- _YOUR INSTRUCTIONS_:
Transcribe every entry exactly, leaving out any pictures.

- _Items listed in a dataset_:
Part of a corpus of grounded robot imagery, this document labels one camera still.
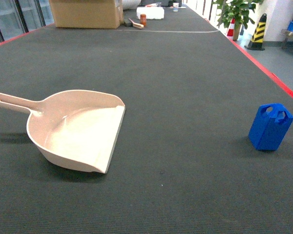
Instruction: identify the beige plastic dustpan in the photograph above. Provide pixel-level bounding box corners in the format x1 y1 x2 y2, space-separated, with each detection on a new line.
0 90 126 174

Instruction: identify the blue plastic block part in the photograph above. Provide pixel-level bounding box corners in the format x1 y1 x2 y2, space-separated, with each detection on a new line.
249 103 293 151

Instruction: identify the wooden hand brush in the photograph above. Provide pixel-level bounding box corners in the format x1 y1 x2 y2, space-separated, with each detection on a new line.
124 18 144 29

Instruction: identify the orange bottle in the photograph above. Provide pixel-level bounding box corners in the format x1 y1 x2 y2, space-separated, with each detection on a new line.
140 14 147 27

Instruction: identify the white foam block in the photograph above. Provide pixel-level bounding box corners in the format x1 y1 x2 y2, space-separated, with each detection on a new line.
136 7 165 20

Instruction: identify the paper cup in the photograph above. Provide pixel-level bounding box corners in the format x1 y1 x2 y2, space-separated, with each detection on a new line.
173 2 179 12

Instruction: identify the red white traffic cone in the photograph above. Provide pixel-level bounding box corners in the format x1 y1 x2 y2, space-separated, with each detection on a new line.
227 19 235 39

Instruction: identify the cardboard box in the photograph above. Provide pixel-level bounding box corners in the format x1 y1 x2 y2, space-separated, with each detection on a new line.
49 0 124 29

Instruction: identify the yellow black traffic cone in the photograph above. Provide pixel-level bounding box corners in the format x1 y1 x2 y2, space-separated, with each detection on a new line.
245 13 267 51

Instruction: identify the potted green plant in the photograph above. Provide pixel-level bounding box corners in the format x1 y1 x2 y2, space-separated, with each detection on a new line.
212 0 264 41

- _EXPECTED ANSWER_:
Part of a corpus of grounded robot imagery, this document labels one camera still.
Instruction: identify the beige plastic dustpan in the photograph above. Provide pixel-level bounding box corners in the format x1 y1 x2 y2, space-separated, with each detection on a new line.
0 90 126 174

Instruction: identify the blue plastic block part in the photograph above. Provide pixel-level bounding box corners in the format x1 y1 x2 y2, space-separated, with each detection on a new line.
249 103 293 151

Instruction: identify the wooden hand brush in the photograph above. Provide pixel-level bounding box corners in the format x1 y1 x2 y2, space-separated, with each detection on a new line.
124 18 144 29

Instruction: identify the orange bottle in the photograph above. Provide pixel-level bounding box corners in the format x1 y1 x2 y2, space-separated, with each detection on a new line.
140 14 147 27

Instruction: identify the white foam block in the photograph above. Provide pixel-level bounding box corners in the format x1 y1 x2 y2, space-separated, with each detection on a new line.
136 7 165 20

Instruction: identify the paper cup in the photograph above. Provide pixel-level bounding box corners in the format x1 y1 x2 y2, space-separated, with each detection on a new line.
173 2 179 12

Instruction: identify the red white traffic cone in the photograph above. Provide pixel-level bounding box corners in the format x1 y1 x2 y2, space-separated, with each detection on a new line.
227 19 235 39

Instruction: identify the cardboard box in the photograph above. Provide pixel-level bounding box corners in the format x1 y1 x2 y2, space-separated, with each detection on a new line.
49 0 124 29

Instruction: identify the yellow black traffic cone in the photograph above. Provide pixel-level bounding box corners in the format x1 y1 x2 y2, space-separated, with each detection on a new line.
245 13 267 51

Instruction: identify the potted green plant in the photograph above. Provide pixel-level bounding box corners in the format x1 y1 x2 y2, space-separated, with each detection on a new line.
212 0 264 41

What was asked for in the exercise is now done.